To circumvent these difficulties, the Planar Ultrawideband Modular Antenna (PUMA) array was developed in 2008 to provide a fully planar, modular UWB array technology, as disclosed in U.S. Pat. No. 8,325,093, for example. Unlike other dual-polarized UWB-ESAs, the PUMA array is fully manufactured with planar etched circuits and plated vias without the use of external baluns/hybrids and feed organizers to allow for a simple, low-cost multilayer PCB fabrication process. The dipole array layer is comprised of planar, horizontal metallic traces fed by non-blind plated vias, where one pin connects a segment to the ground plane and the other connects an adjacent segment to the active fed wire. This simplified construction is based on an unbalanced feed-line scheme that uses an additional plated via to connect the fed horizontal trace to the ground plane, effectively enabling direct connection to standard RF interfaces by mitigating common-modes that would otherwise develop within the operating band at broadside scanning conditions. This feeding additionally allows for modular, tile-based assembly due to the dual-offset egg-crate lattice arrangement and lack of external circuitry. Some examples of such an array demonstrated low VSWR and good scan performance out to 45 degrees over a 3:1 instantaneous bandwidth up to 21 GHz.

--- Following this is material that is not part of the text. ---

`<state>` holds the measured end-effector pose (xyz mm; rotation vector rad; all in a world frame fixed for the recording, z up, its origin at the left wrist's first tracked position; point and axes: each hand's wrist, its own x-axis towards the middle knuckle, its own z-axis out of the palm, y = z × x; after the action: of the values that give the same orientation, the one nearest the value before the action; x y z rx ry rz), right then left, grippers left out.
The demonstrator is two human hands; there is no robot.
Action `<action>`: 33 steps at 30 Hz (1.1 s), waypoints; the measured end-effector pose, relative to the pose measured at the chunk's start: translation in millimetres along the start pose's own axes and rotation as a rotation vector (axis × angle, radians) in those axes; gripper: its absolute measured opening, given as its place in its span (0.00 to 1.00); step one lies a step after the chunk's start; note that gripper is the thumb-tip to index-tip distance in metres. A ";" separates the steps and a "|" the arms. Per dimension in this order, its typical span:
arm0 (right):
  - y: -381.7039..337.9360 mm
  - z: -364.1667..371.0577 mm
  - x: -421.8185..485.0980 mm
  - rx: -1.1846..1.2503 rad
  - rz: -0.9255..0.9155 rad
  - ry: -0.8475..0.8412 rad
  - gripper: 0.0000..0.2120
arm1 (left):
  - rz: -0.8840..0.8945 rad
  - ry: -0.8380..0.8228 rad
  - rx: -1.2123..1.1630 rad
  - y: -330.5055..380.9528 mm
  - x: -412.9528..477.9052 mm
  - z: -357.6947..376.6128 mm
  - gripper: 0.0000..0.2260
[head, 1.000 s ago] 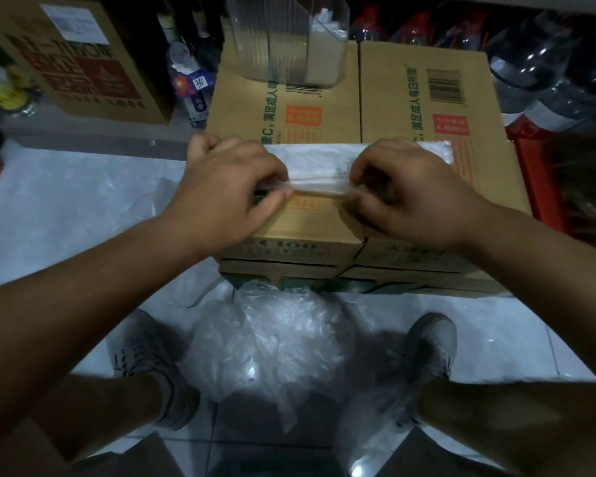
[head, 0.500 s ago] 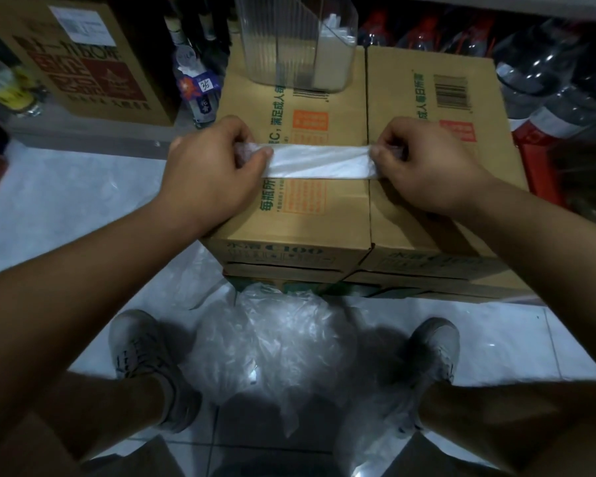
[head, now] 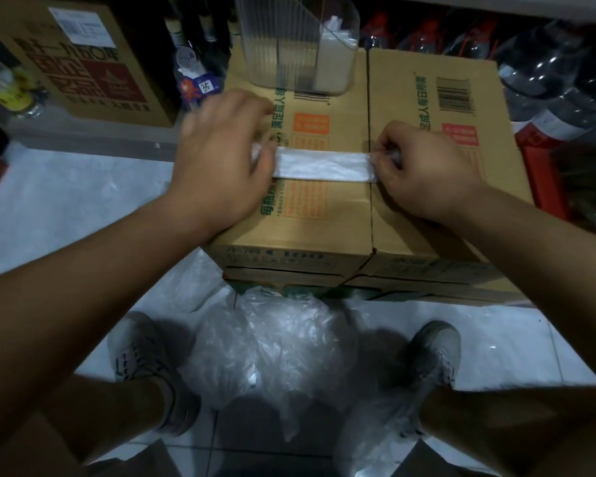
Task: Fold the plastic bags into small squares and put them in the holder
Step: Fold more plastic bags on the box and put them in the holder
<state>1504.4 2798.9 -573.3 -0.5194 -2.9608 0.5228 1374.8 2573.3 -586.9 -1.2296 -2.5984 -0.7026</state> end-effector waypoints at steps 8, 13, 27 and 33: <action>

Despite exhibiting strong performance with a simple design, the bandwidth of the type of UWB-ESA disclosed in U.S. Pat. No. 8,325,093, for example, was limited to 3:1. This limit is inherently imposed by loop modes spurring from the introduction of the additional plated via on each fed dipole arm. To overcome this, a planar matching network was printed on the opposite side of the ground plane, which effectively boosted the instantaneous bandwidth up to 5:1 in simulations, as described in S. S. Holland and M. N. Vouvakis, “The Planar Ultrawideband Modular Antenna (PUMA) Array,” IEEE Trans. Antennas Propag., vol. 60, pp. 130-140, January 2012. Although the bandwidth was improved to approximately 5:1, such matching network usage restricted the operation to frequencies up to approximately 5 GHz.
Thus, although certain PUMA arrays may provide a low-cost, modular UWB-ESA solution as compared to conventional UWB-ESAs, these PUMA arrays exhibit comparatively low instantaneous bandwidth despite their convenient fabrication and assembly benefits.